The security fallout from the sprint to set up employees’ home offices in the COVID-19 pandemic wasn’t just about vulnerable endpoints and home networks: Even more worrisome was the rushed adoption of cloud-based technologies as physical offices and security operations centers went dark and home offices lit up.
The hybrid physical and cloud-based IT infrastructure is real now in many organizations, altering the enterprise landscape for 2021 and beyond thanks to COVID-19 prompting organizations to shift to a work-from-home model practically overnight.
Organizations already had been struggling to manage and properly secure their physical IT infrastructures, which had expanded with mobile and Internet of Things devices and risked exposing corporate data.
Now add cloud services to the mix – such as AWS S3 data storage, Salesforce, Slack, ServiceNow, and others – and the potential for blind spots and vulnerable devices multiplies. The infamous wave of leaky AWS S3 storage bucket incidents that began in 2017 and continues today was just a hint of what’s to come, given how easy it is to inadvertently mess up cloud security.
The core challenge is visibility and control of what connects to the corporate network, and the cloud has exacerbated an already murky and difficult task. Most reputable cloud-based services actually come with built-in security controls, but it’s still up to the customer to manage and configure those settings, and that’s often the problem. According to Gartner, 99% of cloud security mishaps through 2025 will be at the hands of the customer. And that will likely lead to leaking and compromise of sensitive data.
Several startups and technologies are emerging to attempt to address the visibility and management problem. DisruptOps, for example, the brainchild of Securosis principals Rich Mogull, Mike Rothman, and Adrian Lane, spun out of a project built by the veteran security consultants and recently raised $9 million in Series A funding less than two years after its fall 2018 launch. The cloud-based service provides what the founders call “guardrails” that automatically assess and enforce security policies in a cloud infrastructure – including configuration mishaps.
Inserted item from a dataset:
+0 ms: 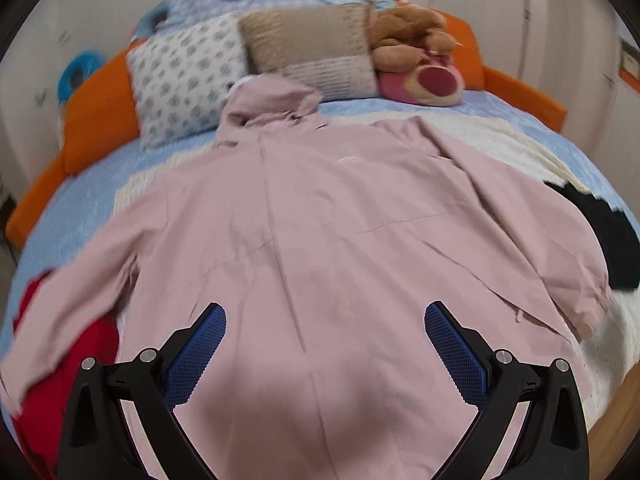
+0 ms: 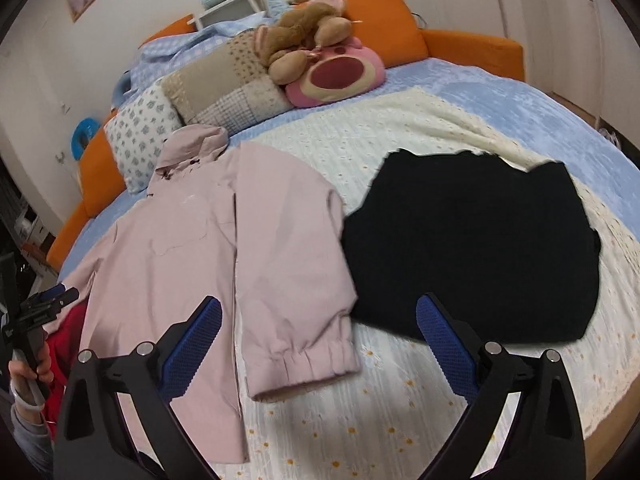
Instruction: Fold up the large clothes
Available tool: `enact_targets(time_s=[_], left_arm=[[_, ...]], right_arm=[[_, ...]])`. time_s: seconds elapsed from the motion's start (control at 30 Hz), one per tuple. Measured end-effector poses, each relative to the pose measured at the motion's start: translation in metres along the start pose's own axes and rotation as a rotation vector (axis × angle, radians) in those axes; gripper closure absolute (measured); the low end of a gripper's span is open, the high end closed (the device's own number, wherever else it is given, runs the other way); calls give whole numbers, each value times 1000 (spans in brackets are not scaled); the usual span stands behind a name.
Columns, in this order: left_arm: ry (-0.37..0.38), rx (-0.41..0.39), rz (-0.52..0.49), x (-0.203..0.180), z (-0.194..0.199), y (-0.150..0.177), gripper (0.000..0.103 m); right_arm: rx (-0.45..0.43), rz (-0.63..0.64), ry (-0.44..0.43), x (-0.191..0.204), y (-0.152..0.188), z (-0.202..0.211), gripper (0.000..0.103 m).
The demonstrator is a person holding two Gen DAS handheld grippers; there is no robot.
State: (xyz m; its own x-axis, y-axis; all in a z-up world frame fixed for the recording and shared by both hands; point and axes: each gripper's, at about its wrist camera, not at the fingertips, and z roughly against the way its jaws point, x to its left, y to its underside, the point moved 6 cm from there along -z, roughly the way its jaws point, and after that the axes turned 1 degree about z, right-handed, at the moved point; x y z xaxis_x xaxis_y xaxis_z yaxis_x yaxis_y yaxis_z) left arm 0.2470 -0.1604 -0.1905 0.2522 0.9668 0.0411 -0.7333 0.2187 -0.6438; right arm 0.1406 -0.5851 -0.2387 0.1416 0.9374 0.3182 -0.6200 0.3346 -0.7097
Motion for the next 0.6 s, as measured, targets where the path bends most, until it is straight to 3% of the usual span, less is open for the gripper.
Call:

Last month, security-as-a-service startup JupiterOne emerged from stealth with $19 million in Series A funding. Its service automatically finds and keeps updated online physical and virtual devices and assets in an organization, including cloud-native services.
Identifying and managing the security of cloud-native services and assets traditionally has been a time-consuming, manual job. Assigning engineers the task of manually taking inventory and maintaining all of an organization’s assets is costly as well, notes Will Gregorian, CISO of wealth management service Addepar.
“You’re always [just] catching up to the asset management program,” he says.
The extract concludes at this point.